> Instructions for the task
Starting at the top of the listing below, copy each line exactly, stopping after the line that contains "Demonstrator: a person".

+++ Given information

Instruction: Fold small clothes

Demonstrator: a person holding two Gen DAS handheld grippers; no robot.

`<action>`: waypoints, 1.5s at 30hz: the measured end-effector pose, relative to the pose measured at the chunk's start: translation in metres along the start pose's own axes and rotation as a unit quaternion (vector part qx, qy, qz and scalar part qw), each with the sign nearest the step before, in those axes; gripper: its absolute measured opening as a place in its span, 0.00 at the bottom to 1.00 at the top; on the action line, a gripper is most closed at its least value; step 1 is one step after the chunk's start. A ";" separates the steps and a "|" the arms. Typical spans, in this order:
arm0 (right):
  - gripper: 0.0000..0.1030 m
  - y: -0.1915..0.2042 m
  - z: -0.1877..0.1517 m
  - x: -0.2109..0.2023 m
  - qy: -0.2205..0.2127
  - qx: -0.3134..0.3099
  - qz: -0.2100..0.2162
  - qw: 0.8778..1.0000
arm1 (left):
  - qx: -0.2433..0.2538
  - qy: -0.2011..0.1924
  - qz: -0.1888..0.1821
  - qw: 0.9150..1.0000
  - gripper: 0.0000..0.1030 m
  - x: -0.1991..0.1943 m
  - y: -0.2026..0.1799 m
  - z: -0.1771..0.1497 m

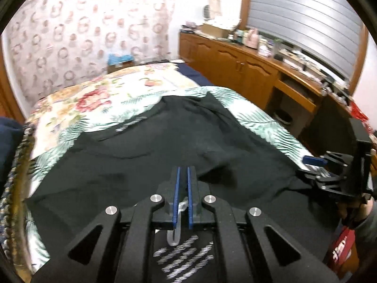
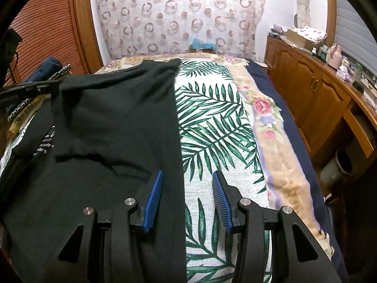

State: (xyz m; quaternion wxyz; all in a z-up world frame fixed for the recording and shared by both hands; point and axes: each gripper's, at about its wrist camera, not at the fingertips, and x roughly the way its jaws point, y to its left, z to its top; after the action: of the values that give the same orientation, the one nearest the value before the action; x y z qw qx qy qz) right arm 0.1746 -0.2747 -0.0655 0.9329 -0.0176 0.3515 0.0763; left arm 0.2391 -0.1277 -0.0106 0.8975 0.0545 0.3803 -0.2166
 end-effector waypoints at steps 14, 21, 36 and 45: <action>0.45 -0.002 0.001 0.000 0.002 -0.004 0.001 1.000 | 0.031 -0.006 -0.021 0.999 0.41 0.008 -0.019 -0.021; 0.45 -0.003 0.001 0.000 0.002 -0.005 0.001 1.000 | 0.045 0.020 -0.057 0.997 0.40 0.038 -0.047 -0.020; 0.45 -0.005 0.001 0.000 0.003 -0.007 0.004 1.000 | -0.020 -0.026 0.043 0.999 0.03 0.015 0.016 0.002; 0.45 -0.005 0.001 0.000 0.003 -0.008 0.004 1.000 | -0.060 -0.039 0.063 0.995 0.03 -0.002 0.060 -0.012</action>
State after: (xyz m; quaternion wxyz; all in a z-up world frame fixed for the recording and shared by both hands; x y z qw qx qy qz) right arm 0.1763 -0.2798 -0.0647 0.9314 -0.0238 0.3537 0.0828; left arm 0.2557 -0.0696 -0.0212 0.9252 0.0157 0.3529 -0.1384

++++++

> Task solution
Instruction: Fold small clothes

Demonstrator: a person holding two Gen DAS handheld grippers; no robot.

At this point, the answer is complete.